Les conciliabules se tenaient dans le salon bouton d'or. On y passa des après- midi entiers à arrêter la forme d'une jupe. Worms fut convoqué plusieurs fois. Enfin tout fut réglé, les costumes arrêtés, les poses apprises, et M. Hupel de la Noue se déclara satisfait. L'élection de M. de Mareuil lui avait donné moins de mal.

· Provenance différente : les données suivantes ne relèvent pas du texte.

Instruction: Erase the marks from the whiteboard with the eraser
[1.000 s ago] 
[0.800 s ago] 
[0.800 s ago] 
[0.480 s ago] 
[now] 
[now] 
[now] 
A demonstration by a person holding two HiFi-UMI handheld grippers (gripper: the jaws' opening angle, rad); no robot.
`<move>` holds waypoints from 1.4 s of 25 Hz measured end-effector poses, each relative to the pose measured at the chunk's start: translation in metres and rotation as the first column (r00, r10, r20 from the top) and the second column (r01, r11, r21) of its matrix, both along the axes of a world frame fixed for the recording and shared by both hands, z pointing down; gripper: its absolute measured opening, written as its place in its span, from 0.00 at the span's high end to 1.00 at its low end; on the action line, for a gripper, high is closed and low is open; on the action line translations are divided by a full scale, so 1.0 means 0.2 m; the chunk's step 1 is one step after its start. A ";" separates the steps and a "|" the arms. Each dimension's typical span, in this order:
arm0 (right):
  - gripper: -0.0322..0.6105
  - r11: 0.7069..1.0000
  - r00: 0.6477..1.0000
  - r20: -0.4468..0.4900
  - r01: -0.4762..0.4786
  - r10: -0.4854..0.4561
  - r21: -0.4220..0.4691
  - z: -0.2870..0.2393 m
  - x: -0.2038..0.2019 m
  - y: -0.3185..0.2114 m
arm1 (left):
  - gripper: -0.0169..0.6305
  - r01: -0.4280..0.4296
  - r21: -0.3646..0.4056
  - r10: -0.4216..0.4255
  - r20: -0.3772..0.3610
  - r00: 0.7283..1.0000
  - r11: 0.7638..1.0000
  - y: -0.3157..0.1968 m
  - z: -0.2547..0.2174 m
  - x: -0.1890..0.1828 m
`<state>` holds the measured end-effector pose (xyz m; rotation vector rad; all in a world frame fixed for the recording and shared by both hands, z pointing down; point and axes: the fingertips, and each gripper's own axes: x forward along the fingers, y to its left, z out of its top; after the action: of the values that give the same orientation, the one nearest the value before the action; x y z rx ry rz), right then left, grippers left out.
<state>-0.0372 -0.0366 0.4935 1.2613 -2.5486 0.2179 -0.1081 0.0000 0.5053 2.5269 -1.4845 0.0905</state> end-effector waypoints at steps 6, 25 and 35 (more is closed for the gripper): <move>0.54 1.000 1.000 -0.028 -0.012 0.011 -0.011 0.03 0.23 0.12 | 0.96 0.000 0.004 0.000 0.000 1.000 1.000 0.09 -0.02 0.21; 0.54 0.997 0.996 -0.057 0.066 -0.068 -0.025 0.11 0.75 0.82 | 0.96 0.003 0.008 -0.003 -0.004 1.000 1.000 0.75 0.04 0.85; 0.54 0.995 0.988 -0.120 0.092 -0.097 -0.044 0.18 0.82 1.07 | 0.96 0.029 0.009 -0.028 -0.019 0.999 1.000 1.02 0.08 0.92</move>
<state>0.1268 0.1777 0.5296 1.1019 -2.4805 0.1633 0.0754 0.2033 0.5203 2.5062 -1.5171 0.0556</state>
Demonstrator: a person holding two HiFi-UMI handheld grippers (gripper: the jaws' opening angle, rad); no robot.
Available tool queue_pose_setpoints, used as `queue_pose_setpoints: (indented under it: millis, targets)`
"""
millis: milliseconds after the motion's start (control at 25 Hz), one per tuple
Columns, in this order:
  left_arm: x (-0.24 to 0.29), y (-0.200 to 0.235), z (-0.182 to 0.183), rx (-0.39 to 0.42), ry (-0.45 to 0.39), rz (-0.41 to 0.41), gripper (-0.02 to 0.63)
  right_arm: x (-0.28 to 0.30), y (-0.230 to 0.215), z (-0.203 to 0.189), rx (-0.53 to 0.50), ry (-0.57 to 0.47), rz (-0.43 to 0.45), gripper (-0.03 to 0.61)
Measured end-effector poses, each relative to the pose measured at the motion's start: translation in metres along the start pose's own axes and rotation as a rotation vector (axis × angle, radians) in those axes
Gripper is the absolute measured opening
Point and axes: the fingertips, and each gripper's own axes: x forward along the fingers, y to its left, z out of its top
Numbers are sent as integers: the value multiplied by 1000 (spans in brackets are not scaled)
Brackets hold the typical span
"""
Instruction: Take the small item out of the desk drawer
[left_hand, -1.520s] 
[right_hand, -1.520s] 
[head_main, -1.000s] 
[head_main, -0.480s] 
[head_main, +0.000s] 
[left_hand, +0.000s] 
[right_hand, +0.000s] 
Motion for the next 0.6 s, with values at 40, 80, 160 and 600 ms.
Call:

Les Amours du beau Narcisse et de la nymphe Echo devaient commencer à onze heures. Dès dix heures et demie, le grand salon se trouvait plein, et, comme il y avait bal ensuite, les femmes étaient là, costumées, assises sur des fauteuils rangés en demi-cercle devant le théâtre improvisé, une estrade que cachaient deux larges rideaux de velours rouge à franges d'or, glissant sur des tringles. Les hommes, derrière, se tenaient debout, allaient et venaient. Les tapissiers avaient donné à dix heures les derniers coups de marteau. L'estrade s'élevait au fond du salon, tenant tout un bout de cette longue galerie. On montait sur le théâtre par le fumoir, converti en foyer pour les artistes. En outre, au premier étage, ces dames avaient à leur disposition plusieurs pièces, où une armée de femmes de chambre préparaient les toilettes des différents tableaux.